Over two months went by without a word from Time Out, until the afternoon of February 13. The editor emailed me and asked if I was still unemployed and had time to stop by their 10th Avenue office to have my photo taken for an upcoming issue. I believe my exact words back to her were, “Hell yea!”

I had my photo taken last week. As a treat to myself, I got a manicure before the shoot. I didn’t want potential employers looking at my unkempt nails and wondering, “How can she manage an RSVP list if she can’t even keep her nails trimmed?”

Time Out’s offices are like something out of a romantic/ comedy movie where the entire space is industrial and loft like, everyone is dressed New York chic and has an endless cup of coffee attached to their hand. All the space was missing was Kate Hudson with her spunky sidekick, planning their next night out on the town.

I was escorted to a small corner of the office in front of a white backdrop where the photographer robotically handed me my props- balloons and a clipboard (this was their interpretation of an event planner). "Whatever," I thought and posed for over 30 photos. There was no small talk. I was in, took my photos and I was out. Just then I realized that there were hundreds of people, like me who came to take their photo at Time Out in hopes of the right person seeing the article. It was no wonder that the photographer looked drained.

To date, I am still awaiting the call to find out what issue of Time Out my face will be shamelessly gracing in high-gloss style.

Wednesday, February 18, 2009

A Lesson in Training

This afternoon, I scored a seat on the B Train en route to an overdue chiropractor appointment in Columbus Circle.

I had forgotten my Ipod and consequently was subjected to my own personal infomercial by a burly man selling bootleg DVDs. It wasn't until he glanced down at my ring finger and asked me if I was happily married did I realize that perhaps it wasn't just a $3.00 commission that he was interested in pursuing.

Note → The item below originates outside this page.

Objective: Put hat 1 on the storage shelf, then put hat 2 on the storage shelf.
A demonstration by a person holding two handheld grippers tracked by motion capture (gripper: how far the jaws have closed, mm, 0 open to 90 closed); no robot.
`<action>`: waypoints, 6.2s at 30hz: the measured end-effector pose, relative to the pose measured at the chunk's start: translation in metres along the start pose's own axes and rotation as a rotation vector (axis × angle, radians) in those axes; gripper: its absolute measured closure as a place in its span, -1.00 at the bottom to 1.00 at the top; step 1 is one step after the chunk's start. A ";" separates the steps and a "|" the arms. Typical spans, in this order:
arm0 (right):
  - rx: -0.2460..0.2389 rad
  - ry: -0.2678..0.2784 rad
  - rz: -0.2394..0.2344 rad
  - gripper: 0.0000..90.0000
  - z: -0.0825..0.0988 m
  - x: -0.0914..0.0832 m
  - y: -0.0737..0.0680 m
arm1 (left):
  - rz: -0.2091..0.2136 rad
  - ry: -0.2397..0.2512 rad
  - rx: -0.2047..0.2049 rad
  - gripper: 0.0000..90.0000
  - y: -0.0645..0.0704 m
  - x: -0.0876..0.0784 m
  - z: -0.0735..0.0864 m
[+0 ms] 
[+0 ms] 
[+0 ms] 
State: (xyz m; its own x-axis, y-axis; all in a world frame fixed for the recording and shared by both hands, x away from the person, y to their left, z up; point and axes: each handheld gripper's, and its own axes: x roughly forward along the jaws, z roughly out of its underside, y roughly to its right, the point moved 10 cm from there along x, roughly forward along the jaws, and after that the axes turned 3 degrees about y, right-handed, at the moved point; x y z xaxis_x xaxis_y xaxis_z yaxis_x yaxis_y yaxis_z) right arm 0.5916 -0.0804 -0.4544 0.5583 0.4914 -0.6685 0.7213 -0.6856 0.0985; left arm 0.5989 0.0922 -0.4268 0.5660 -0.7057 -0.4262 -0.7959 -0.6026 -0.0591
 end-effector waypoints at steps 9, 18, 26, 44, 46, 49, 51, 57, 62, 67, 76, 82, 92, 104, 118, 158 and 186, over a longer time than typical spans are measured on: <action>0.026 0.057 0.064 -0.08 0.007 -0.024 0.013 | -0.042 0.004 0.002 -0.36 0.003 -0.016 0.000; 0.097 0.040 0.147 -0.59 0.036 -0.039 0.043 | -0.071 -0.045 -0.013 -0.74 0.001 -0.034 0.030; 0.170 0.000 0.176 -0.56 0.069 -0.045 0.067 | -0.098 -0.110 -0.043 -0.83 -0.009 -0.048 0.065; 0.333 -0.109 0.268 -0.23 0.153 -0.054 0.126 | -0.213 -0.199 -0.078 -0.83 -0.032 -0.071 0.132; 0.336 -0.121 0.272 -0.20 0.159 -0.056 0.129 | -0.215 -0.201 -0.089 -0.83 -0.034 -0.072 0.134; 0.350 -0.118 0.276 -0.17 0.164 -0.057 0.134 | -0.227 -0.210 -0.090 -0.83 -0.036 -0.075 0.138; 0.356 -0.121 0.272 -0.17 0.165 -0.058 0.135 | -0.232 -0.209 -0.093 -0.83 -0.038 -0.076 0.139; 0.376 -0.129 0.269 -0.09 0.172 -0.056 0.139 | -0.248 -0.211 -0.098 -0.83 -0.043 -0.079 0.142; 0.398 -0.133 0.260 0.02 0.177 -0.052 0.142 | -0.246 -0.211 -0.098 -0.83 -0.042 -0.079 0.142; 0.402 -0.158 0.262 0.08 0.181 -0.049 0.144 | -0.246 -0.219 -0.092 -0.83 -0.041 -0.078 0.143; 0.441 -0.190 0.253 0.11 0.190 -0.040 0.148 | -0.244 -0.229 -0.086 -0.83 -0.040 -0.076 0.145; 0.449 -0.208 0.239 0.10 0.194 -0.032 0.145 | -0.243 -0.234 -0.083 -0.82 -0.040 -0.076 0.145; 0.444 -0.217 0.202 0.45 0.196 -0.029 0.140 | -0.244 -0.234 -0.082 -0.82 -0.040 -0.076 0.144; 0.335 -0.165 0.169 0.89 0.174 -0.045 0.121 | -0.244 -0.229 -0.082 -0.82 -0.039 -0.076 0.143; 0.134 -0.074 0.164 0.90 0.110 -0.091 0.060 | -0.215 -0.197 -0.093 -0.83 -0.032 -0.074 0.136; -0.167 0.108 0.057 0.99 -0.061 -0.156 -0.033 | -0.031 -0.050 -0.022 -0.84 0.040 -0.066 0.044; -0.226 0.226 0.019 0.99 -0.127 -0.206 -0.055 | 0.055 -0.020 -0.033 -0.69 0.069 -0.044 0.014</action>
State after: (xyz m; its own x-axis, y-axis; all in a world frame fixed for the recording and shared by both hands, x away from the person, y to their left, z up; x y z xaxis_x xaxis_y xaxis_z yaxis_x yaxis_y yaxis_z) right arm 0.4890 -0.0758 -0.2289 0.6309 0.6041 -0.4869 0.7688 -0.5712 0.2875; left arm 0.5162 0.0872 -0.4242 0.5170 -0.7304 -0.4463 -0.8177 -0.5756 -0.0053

The burly man exited the train at 7th Avenue, and as the subway doors began to close, a young man managed to hold the door open long enough to slip inside. The man was in his mid-twenties, with sandy brown hair, a camping backpack and had his arm in a sling.

He stood at the front of the subway car, and unlike those before him, he did not begin his plea with, "Ladies and gentlemen- I am homeless and pregnant." Rather, he simply said, "I was laid off." Everyone raised their eyes to take a glimpse at the broken man. Before I could look away he continued, "God, this is so embarrassing and I am sorry to bother you. I lost my job a few months ago, and then I lost my apartment and broke my arm. I don't have insurance and I need help."

I felt myself staring at the man and wanted to stand up and scream, "me too!" But then I remembered that I wasn't on a sit-com. It had been two months since I was laid off from my full time event planning position at a financial PR firm in the city. I began to wonder at what point I would resort to begging on the train.

There was something very honest about the man. But, who knows if he was telling the truth or not. In that moment- I didn't care. I didn't bother to have the internal dialogue that I typically have with myself each time someone enters the train asking for money. "He doesn't look homeless. Yeah, food- more like drugs. Are those new sneakers? I saw him yesterday and he had a different jacket and story!"

Instead, I pulled out the last $4.00 dollars that I had in my wallet and handed it to the man. This time, there was no judgement. I didn't care how he chose to spend the money. All that I knew was that I still had a roof over my head and active insurance. Things aren't so bad. Yet.